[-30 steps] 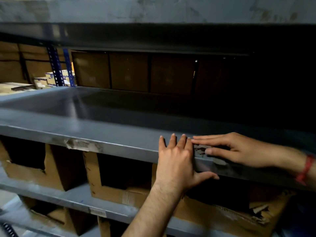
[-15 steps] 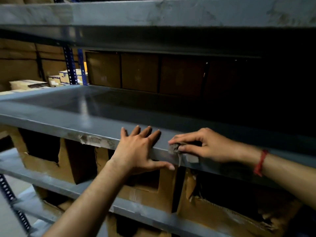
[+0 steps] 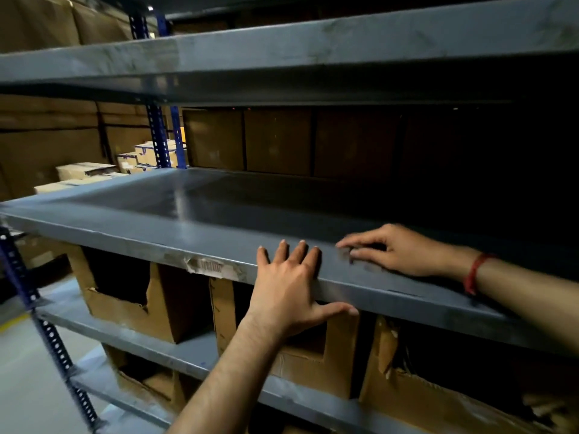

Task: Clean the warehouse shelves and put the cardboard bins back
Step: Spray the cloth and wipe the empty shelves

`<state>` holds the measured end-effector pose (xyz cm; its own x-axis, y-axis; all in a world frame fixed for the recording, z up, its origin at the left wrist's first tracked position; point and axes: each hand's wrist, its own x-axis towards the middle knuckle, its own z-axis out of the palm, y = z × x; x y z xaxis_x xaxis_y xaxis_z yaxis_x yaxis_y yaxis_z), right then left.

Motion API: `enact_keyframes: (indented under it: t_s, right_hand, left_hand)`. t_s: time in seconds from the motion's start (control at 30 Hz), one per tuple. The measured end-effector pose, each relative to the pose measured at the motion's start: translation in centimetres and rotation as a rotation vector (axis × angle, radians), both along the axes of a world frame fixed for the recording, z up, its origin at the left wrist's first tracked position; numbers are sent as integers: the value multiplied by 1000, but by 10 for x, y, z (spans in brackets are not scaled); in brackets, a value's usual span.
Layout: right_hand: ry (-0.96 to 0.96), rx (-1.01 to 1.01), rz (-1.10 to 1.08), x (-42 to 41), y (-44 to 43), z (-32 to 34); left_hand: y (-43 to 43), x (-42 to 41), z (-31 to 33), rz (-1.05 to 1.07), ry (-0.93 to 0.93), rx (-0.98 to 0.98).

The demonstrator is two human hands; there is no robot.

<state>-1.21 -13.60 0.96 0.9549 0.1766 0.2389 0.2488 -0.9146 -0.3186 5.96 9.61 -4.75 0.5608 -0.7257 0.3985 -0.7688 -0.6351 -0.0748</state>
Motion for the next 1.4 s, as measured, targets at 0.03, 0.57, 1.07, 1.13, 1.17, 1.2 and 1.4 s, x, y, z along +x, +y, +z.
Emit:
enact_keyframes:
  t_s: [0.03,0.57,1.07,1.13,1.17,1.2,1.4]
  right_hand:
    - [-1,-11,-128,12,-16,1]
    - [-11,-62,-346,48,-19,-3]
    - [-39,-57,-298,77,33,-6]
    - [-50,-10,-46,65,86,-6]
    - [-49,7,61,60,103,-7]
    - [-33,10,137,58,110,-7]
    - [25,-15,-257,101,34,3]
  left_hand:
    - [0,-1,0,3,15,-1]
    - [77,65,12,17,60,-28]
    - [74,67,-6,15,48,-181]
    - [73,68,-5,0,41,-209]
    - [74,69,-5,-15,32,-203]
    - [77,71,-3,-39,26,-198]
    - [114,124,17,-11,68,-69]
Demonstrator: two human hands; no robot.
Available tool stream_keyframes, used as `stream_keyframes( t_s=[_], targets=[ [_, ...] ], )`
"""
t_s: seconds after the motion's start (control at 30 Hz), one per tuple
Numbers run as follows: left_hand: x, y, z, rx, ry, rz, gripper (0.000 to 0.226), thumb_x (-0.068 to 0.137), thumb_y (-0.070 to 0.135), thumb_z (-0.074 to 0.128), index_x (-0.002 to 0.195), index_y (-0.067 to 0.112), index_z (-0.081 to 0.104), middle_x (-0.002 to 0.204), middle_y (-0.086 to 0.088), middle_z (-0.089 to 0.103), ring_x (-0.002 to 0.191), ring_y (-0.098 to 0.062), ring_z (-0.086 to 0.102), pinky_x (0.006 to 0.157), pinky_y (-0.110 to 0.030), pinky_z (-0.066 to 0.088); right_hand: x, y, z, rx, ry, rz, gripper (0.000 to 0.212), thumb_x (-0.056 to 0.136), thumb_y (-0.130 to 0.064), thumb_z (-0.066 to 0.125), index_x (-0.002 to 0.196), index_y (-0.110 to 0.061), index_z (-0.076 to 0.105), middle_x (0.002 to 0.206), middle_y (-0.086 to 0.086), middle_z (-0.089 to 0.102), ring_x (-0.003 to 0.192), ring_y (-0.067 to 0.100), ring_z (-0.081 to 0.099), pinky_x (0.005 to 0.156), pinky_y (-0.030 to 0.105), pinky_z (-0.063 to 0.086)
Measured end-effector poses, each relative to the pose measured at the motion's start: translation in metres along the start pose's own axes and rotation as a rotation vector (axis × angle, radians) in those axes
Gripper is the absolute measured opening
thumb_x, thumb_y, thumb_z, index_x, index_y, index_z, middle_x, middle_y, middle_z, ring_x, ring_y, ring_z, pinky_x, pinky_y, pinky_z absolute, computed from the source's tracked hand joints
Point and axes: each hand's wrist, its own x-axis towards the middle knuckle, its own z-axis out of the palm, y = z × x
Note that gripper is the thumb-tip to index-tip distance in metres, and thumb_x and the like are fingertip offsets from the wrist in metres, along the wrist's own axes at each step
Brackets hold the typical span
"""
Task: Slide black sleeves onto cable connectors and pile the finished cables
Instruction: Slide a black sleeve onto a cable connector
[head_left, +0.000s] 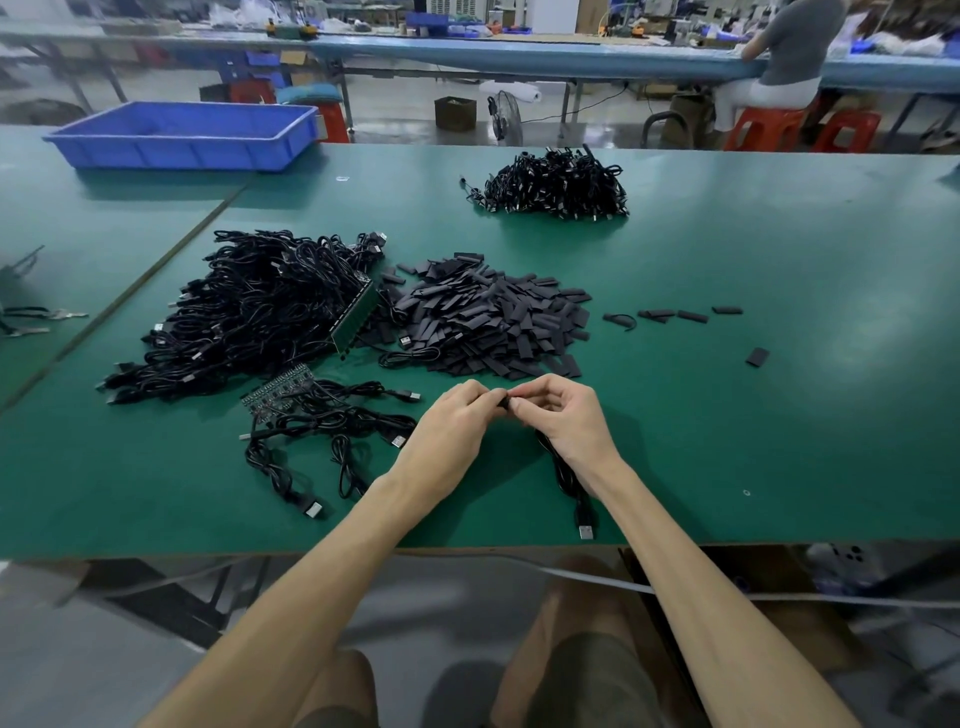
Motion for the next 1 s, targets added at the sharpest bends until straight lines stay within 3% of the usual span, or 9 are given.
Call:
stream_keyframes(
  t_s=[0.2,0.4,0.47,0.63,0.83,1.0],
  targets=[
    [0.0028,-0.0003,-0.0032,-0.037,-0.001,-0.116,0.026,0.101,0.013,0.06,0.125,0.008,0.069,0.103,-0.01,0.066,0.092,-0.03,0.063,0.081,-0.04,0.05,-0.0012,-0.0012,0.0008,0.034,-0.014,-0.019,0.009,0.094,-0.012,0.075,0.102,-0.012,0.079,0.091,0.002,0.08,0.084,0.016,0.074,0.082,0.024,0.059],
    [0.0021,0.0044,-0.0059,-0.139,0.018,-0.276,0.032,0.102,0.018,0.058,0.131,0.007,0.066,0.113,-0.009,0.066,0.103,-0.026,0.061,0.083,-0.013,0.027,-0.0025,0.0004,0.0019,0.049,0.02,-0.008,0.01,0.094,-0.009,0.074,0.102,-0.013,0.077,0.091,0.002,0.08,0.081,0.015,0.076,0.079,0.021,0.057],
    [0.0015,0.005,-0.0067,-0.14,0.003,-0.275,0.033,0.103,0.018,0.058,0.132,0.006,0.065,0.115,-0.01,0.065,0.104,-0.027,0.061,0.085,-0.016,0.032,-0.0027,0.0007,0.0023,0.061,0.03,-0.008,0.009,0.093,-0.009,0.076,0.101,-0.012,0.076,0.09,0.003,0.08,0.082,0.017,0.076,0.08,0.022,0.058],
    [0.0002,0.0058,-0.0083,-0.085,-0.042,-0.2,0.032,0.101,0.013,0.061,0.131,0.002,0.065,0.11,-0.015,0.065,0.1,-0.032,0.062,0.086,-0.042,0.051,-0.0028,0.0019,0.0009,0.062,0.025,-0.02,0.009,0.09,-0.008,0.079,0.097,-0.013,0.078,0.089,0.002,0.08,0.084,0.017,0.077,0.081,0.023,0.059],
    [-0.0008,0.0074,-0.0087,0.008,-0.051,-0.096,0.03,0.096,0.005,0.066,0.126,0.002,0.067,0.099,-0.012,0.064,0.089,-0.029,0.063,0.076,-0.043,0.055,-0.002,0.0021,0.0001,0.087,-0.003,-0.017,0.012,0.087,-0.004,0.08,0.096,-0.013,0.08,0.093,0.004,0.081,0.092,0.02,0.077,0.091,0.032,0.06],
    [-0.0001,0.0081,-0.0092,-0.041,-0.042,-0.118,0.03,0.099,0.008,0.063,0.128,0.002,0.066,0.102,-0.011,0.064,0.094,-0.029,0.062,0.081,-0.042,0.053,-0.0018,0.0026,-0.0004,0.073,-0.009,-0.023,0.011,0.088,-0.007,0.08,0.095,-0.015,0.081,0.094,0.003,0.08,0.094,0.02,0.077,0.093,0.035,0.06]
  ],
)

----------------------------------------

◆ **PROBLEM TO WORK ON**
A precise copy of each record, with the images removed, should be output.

◆ **YOUR RESPONSE**
[-30 steps] 
[-15 steps] 
[+0 steps] 

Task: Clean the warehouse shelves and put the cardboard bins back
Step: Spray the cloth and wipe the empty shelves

`<state>` holds the measured end-effector pose (xyz cm; its own x-axis, y-axis; all in a world frame fixed for the recording, z up, its origin at the left wrist's first tracked position; point and axes: each hand's wrist, its own x-axis towards the middle knuckle, its own z-axis out of the palm, y = z × x; x y z xaxis_x xaxis_y xaxis_z yaxis_x yaxis_y yaxis_z), right then left.

Motion API: `enact_keyframes: (indented under it: t_s, right_hand, left_hand)`. t_s: time in seconds from the motion's start (control at 30 Hz), one per tuple. The measured end-effector pose, each relative to the pose measured at the motion's start: translation in centimetres and rotation as a rotation vector (axis × angle, radians), both along the axes of a world frame fixed for the recording, z up, its origin at the left wrist's first tracked position; numbers are sent as integers: the value multiplied by 1000, but by 10 for x, y, z (spans in brackets are not scaled); in brackets, a value's usual span.
Layout: right_hand: ry (-0.96 to 0.96), rx (-1.01 to 1.01), rz (-1.10 to 1.08), x (-42 to 41), y (-44 to 43), z (-32 to 34); left_hand: y (-43 to 43), x (-42 to 41), z (-31 to 33), rz (-1.05 to 1.07), ry (-0.93 to 0.93), rx (-0.98 to 0.98).

The demonstrator is two human hands; there is no robot.

<state>-1.21 -13.60 0.96 0.9549 0.1766 0.2389 0.2488 -0.9146 -0.3186 5.96 9.61 -4.75 0.5608 -0.7257 0.3985 -0.7688 -0.6351 -0.0748</state>
Motion for the next 1.4 s, as measured, targets at 0.03, 0.57, 1.07, 1.13, 1.17, 1.2 and 1.4 s, x, y, z along +x, +y, +z.
Emit:
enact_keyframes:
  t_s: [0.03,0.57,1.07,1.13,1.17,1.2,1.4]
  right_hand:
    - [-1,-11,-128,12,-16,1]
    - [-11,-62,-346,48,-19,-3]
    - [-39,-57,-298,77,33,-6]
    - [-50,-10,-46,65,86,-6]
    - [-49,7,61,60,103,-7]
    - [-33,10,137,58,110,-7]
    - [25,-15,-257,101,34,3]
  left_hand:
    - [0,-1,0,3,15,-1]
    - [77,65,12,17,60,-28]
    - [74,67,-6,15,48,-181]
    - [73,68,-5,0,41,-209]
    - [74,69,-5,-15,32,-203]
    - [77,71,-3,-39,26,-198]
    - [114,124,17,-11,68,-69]
Demonstrator: two human hands; no robot.
Available tool stream_keyframes, used as `stream_keyframes( t_s=[_], targets=[ [_, ...] ], )`
"""
t_s: seconds after the motion's start (control at 30 Hz), one per tuple
Numbers run as follows: left_hand: x, y, z, rx, ry, rz, gripper (0.000 to 0.226), thumb_x (-0.068 to 0.137), thumb_y (-0.070 to 0.135), thumb_z (-0.074 to 0.128), index_x (-0.002 to 0.195), index_y (-0.067 to 0.112), index_z (-0.081 to 0.104), middle_x (-0.002 to 0.204), middle_y (-0.086 to 0.088), middle_z (-0.089 to 0.103), ring_x (-0.002 to 0.191), ring_y (-0.098 to 0.062), ring_z (-0.086 to 0.102), pinky_x (0.006 to 0.157), pinky_y (-0.110 to 0.030), pinky_z (-0.066 to 0.088); right_hand: x, y, z, rx, ry, rz, gripper (0.000 to 0.212), thumb_x (-0.056 to 0.136), thumb_y (-0.130 to 0.064), thumb_z (-0.066 to 0.125), index_x (-0.002 to 0.196), index_y (-0.110 to 0.061), index_z (-0.076 to 0.105), middle_x (0.002 to 0.206), middle_y (-0.086 to 0.086), middle_z (-0.089 to 0.102), ring_x (-0.003 to 0.192), ring_y (-0.067 to 0.100), ring_z (-0.081 to 0.099), pinky_x (0.005 to 0.156), pinky_y (-0.030 to 0.105), pinky_z (-0.063 to 0.086)
Measured end-effector poses, each relative to the pose measured at the motion's start: translation in metres along the start pose's own axes and rotation as a rotation vector (axis × angle, radians) in those axes
Gripper is the absolute measured opening
thumb_x, thumb_y, thumb_z, index_x, index_y, index_z, middle_x, middle_y, middle_z, ring_x, ring_y, ring_z, pinky_x, pinky_y, pinky_z absolute, computed from the source's tracked hand joints
Point and axes: each hand's wrist, its own x-axis towards the middle knuckle, its own z-axis out of the palm, y = z × x
Note that gripper is the thumb-tip to index-tip distance in metres, and thumb_x and the like are fingertip offsets from the wrist in metres, along the wrist's own axes at each step
Brackets hold the typical span
"""
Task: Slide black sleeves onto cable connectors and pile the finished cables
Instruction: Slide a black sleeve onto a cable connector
[head_left, +0.000s] 
Motion for the next 1 s, targets added at the sharpest bends until straight lines stay within 3% of the usual span, or 9 are given.
Call:
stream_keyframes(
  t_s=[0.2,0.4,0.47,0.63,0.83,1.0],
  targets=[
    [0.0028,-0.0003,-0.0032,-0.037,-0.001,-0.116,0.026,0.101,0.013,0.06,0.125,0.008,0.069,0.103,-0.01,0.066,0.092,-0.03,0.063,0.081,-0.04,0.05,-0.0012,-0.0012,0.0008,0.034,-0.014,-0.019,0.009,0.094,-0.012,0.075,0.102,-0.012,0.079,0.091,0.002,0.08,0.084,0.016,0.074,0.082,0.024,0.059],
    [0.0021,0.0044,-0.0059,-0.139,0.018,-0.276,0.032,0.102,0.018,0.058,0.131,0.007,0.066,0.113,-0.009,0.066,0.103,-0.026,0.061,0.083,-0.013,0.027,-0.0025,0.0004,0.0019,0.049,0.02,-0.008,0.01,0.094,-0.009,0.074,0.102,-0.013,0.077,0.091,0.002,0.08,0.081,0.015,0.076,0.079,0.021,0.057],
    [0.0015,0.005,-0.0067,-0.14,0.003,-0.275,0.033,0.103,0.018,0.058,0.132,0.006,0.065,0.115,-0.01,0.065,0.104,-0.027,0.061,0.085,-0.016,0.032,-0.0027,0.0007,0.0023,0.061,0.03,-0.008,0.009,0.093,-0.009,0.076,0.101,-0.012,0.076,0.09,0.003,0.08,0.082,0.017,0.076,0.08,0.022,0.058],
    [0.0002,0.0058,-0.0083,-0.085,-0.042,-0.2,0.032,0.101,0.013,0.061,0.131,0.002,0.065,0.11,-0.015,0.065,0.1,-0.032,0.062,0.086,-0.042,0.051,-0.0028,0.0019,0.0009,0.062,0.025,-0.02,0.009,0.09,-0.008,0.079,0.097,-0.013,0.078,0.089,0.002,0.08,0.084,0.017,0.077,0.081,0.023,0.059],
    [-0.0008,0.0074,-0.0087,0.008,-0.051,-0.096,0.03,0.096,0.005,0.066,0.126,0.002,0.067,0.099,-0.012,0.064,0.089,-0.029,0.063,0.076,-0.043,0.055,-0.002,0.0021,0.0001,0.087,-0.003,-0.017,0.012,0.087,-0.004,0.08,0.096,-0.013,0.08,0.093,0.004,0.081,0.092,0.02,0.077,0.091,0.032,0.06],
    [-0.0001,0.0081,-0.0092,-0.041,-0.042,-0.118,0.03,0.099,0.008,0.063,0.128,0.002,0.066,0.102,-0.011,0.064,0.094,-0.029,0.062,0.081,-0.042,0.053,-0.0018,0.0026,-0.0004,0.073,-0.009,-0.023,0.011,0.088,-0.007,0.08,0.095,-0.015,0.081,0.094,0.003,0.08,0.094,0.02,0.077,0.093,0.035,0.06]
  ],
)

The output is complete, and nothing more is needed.